Shipwreck Creek’s design was completed in 2011. Construction began in late 2019 and cost about $8 million. Lake County came up with another $1.7 million through a grant to build a new access road to the campground.

True to planners’ original objectives, Shipwreck Creek complements the surrounding Shore’s ever-present bedrock, while maximizing space between sites.

Destination: North Shore

Between daily visitors and overnight campers, the North Shore’s Split Rock Lighthouse, Gooseberry Falls and Tettegouche state parks are three of the most heavily trafficked in the system’s 75 parks and recreation areas. Visitors want to be near the Big Lake and the parks put them there.

Depending on the season, but especially the prime summer camping and fall colors seasons, Hwy. 61 is a conga line of RVs and tourist-toting vehicles.

Since 2019, across the state park system, drive-in sites with electricity have been reserved at 97% capacity on weekends. In 2020 it was a percentage point higher, owing to COVID-19’s influence. Drive-in campers on weekends have filled 82% of all available state park sites.

Tettegouche added electric hook-ups to its Baptism River campground in 2009; now there are 21 sites with electricity. Tettegouche hosted 32,039 campers in 2021, a number that has overall increased — but for COVID’s impact on camping in 2020 — since the DNR made 100% of park sites reservable in 2016.

Meanwhile, with its 69 non-electric sites filled throughout summer, Gooseberry Falls had 37,222 campers in 2021, an increase of 16% from 2016.

As a longtime resident along Lake Superior, Nina Simonowicz has observed the surge of tourists, some of whom are her customers. Simonowicz has a popular guidebook, “Nina’s North Shore Guide,” and keeps a website, NorthShoreVisitor.com.

Simonowicz, of Grand Marais, said Shipwreck Creek will bring an uptick in campers, a trend that she said began after the recession in 2008. And not just to state parks. All manner of lodging exists along the Shore among motels and resorts and private campgrounds. Additionally, Superior National Forest has dozens of camping possibilities, from backcountry sites to pay-as-you-go.

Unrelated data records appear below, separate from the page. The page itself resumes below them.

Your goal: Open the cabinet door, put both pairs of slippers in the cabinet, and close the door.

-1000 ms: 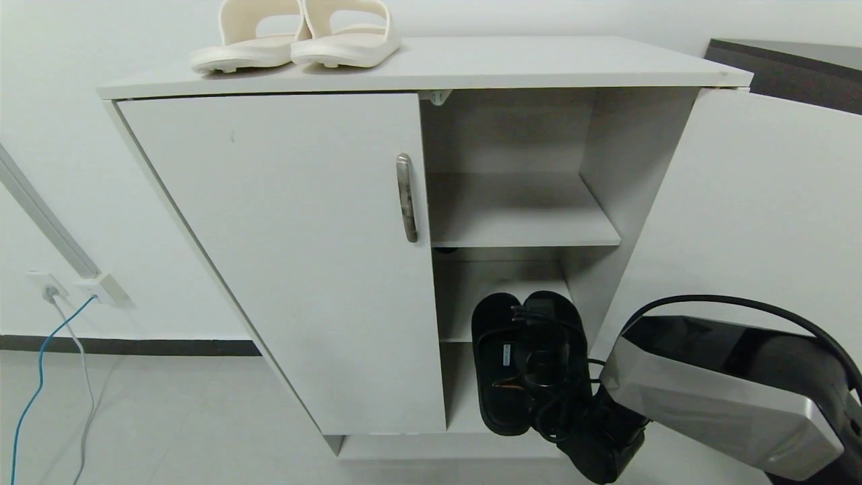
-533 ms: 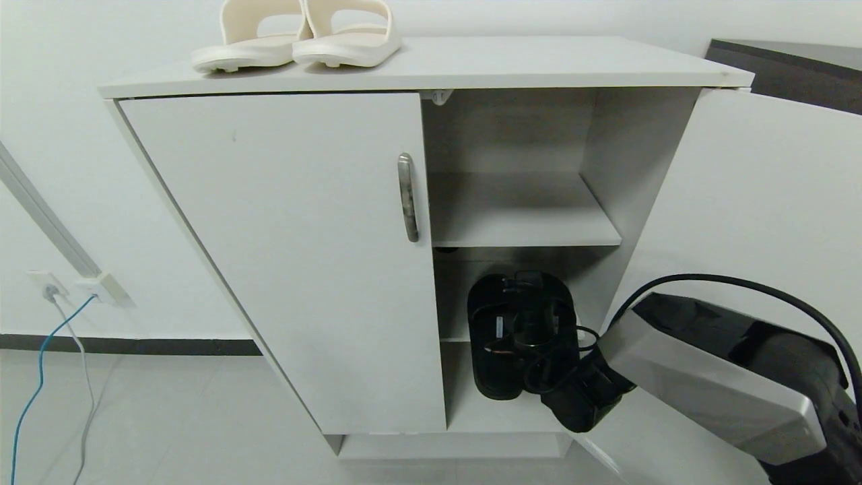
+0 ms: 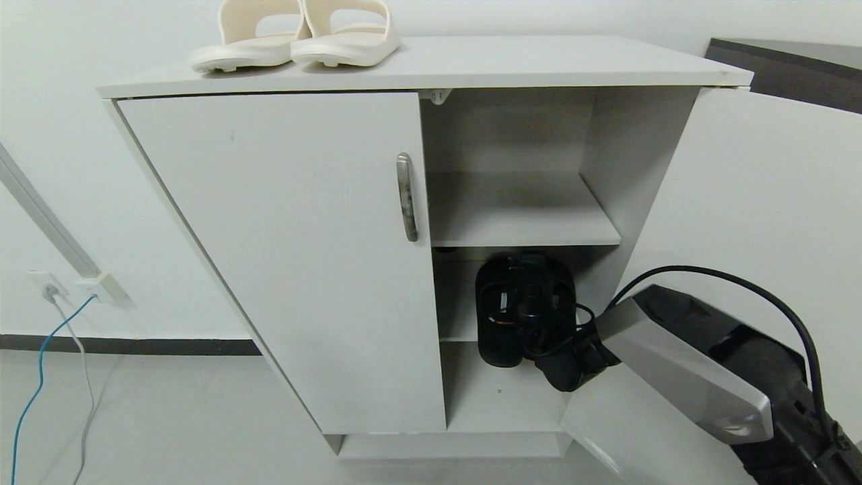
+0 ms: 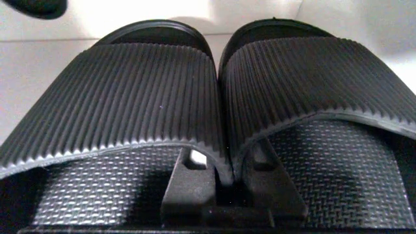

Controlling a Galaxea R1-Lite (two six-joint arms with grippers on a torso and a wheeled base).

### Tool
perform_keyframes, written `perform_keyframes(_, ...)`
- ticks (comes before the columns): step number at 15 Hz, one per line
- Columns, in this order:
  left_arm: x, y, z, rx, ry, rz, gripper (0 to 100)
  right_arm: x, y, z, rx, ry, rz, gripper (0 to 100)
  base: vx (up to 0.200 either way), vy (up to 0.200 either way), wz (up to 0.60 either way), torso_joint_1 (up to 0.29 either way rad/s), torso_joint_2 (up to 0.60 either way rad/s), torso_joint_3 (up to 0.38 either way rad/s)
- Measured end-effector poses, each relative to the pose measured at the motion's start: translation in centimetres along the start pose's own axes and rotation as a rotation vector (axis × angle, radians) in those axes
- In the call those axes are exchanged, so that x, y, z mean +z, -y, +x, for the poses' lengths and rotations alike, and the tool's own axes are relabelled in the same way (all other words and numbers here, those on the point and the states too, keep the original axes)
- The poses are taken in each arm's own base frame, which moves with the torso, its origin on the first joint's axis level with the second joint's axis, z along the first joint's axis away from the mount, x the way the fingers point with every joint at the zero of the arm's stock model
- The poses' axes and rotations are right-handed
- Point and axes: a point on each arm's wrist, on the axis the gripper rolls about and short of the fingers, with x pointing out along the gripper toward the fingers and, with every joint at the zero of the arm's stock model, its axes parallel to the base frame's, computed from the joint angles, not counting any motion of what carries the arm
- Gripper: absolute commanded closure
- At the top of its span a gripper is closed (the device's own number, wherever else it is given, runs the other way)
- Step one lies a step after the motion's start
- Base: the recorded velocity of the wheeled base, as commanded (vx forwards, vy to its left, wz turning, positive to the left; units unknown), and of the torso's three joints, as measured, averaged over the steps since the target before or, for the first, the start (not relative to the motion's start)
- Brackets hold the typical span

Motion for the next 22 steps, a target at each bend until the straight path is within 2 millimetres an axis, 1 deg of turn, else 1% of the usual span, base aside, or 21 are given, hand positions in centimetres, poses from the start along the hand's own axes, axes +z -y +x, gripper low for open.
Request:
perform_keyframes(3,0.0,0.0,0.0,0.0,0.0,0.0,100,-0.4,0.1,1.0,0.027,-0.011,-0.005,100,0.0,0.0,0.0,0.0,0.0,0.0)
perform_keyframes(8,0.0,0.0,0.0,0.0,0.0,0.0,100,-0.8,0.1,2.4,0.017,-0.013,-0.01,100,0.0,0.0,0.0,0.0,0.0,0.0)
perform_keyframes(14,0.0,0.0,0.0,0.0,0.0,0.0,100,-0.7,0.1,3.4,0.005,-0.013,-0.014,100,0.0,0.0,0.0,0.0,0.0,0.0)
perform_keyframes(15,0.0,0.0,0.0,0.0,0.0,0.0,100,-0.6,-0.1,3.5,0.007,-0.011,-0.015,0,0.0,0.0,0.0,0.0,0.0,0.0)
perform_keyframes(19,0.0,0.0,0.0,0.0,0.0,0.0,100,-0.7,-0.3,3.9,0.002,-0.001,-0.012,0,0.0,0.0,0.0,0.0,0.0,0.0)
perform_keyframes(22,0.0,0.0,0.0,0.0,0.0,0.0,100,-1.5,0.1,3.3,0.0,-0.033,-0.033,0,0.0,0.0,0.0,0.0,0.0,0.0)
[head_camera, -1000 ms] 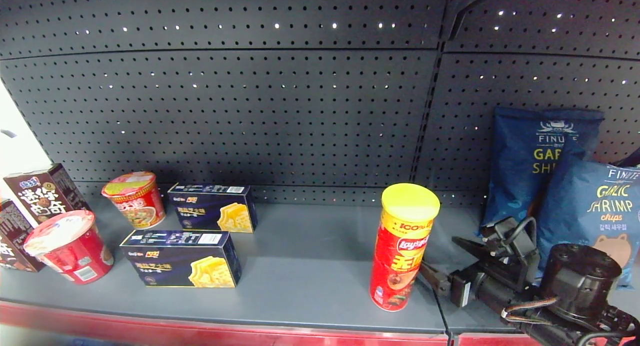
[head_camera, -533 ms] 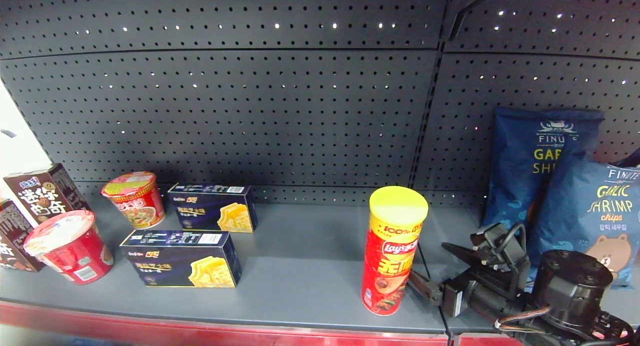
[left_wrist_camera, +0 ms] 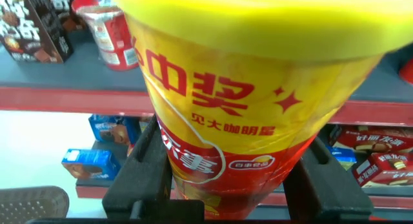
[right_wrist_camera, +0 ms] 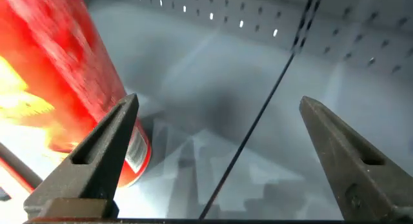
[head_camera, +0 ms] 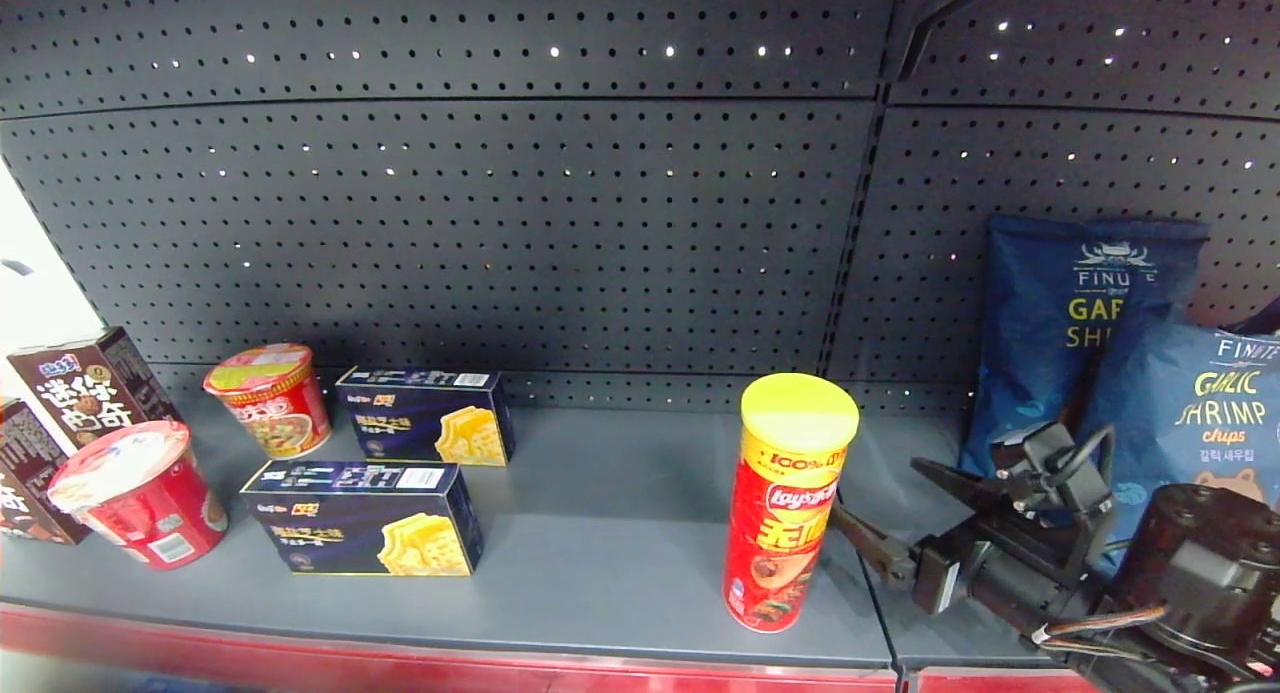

Other North Shore parks, like George H. Crosby Manitou established in 1955 and close to Tettegouche, are also popular, but draw a different type of camper. Because mining magnate George H. Crosby, who donated the land, requested that the park’s camping experience remain primitive, its 21 sites are reached only by foot amid the woods and rocky crags along the Manitou River.

Whatever number of additional campers the opening of Shipwreck Creek attracts, Simonowicz hopes they relish the beauty and uniquely relaxing atmosphere that Lake Superior and its rocky shoreline provide.

“To me, all of that nudges the visitor to slow and remember they are in a different place,” Simonowicz said.

Hoping the wave of new North Shore campers and visitors lands well, park manager Foshay said being a part of Split Rock Lighthouse State Park’s evolution has been exciting.

She came from another busy park, Nerstrand Big Woods near Faribault, to manage Split Rock in the summer of 2019, just ahead of the campground’s construction.

“To come into this park and see the development from before it started and to see it now is exciting,” she said. “You are a part of history.”